WHAT TO WORK ON:
Which lines of the data below hold "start"? Copy each of them.

DATASET EXCERPT:
###

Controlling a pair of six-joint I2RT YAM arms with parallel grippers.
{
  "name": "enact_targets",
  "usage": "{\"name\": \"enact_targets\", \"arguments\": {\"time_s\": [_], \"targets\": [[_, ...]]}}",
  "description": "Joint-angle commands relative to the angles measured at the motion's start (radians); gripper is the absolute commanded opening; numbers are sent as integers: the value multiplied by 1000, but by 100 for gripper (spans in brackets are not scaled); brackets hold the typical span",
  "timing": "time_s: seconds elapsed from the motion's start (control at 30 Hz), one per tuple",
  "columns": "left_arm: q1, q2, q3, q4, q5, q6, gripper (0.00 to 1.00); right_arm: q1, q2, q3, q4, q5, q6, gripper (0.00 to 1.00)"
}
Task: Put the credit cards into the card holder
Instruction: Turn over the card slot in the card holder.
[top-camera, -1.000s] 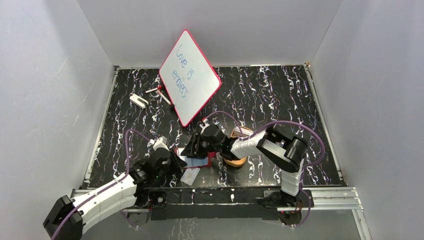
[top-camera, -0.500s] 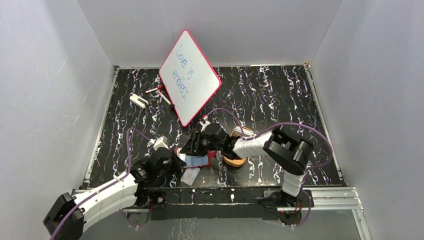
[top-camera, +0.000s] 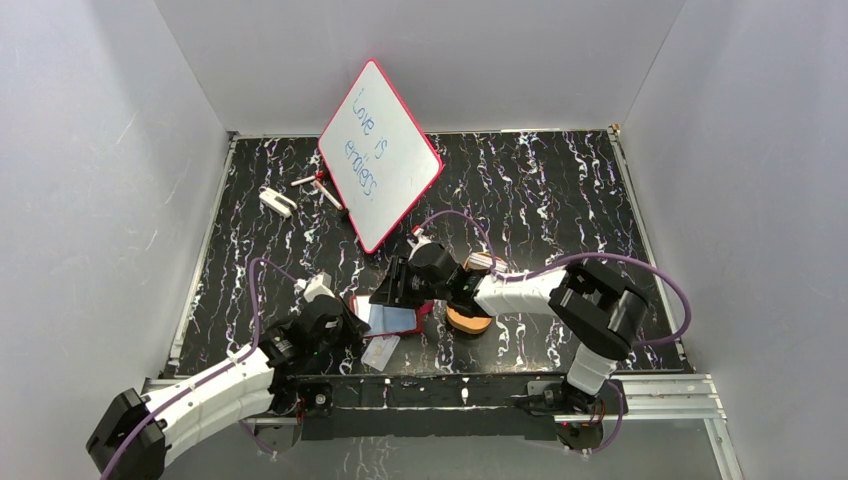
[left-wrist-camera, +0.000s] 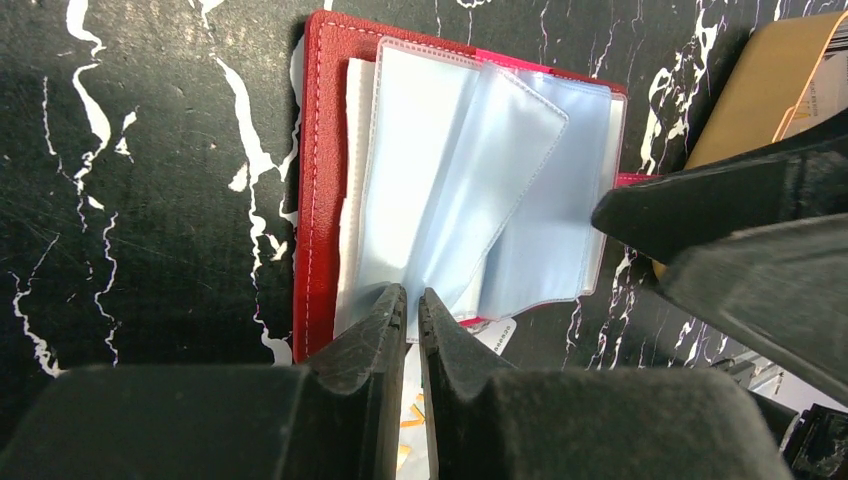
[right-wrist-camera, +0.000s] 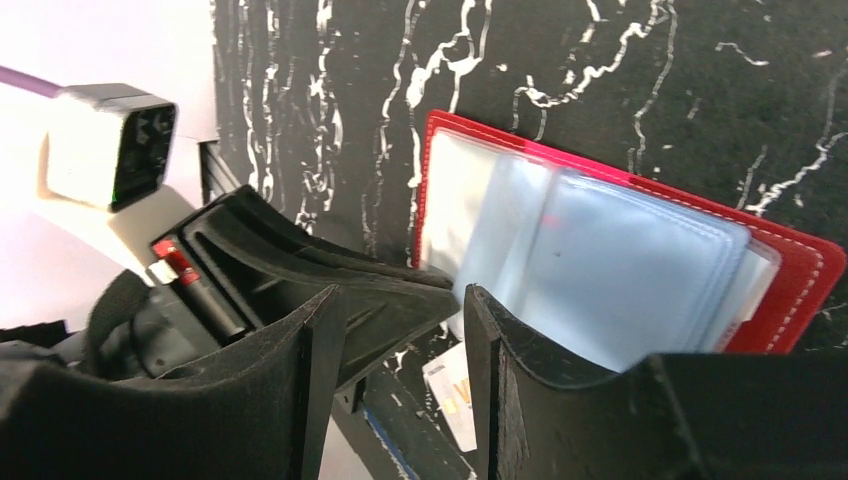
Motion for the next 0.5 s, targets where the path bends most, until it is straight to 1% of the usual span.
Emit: {"name": "enact_targets", "arguments": {"time_s": [0.0,0.1,0.47], "targets": [[3,8,-9,-115,-53,11,11,4,28,7,-13,18,-22,55],[3,0,-7,-123,-56,11,10,4,43,2,27,-6,-21,55],[3,-20,1,-146,-56,4,11,5,100,36,43,-48,-29,55]]}}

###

FINISHED EXERCISE:
  "description": "Joint-angle commands relative to the angles measured at the motion's start (radians); gripper is the absolute commanded opening; numbers are sent as integers: the value multiplied by 1000, but by 100 for gripper (spans in brackets are not scaled); brackets hold the typical span",
  "timing": "time_s: seconds elapsed from the motion's start (control at 30 Hz), one per tuple",

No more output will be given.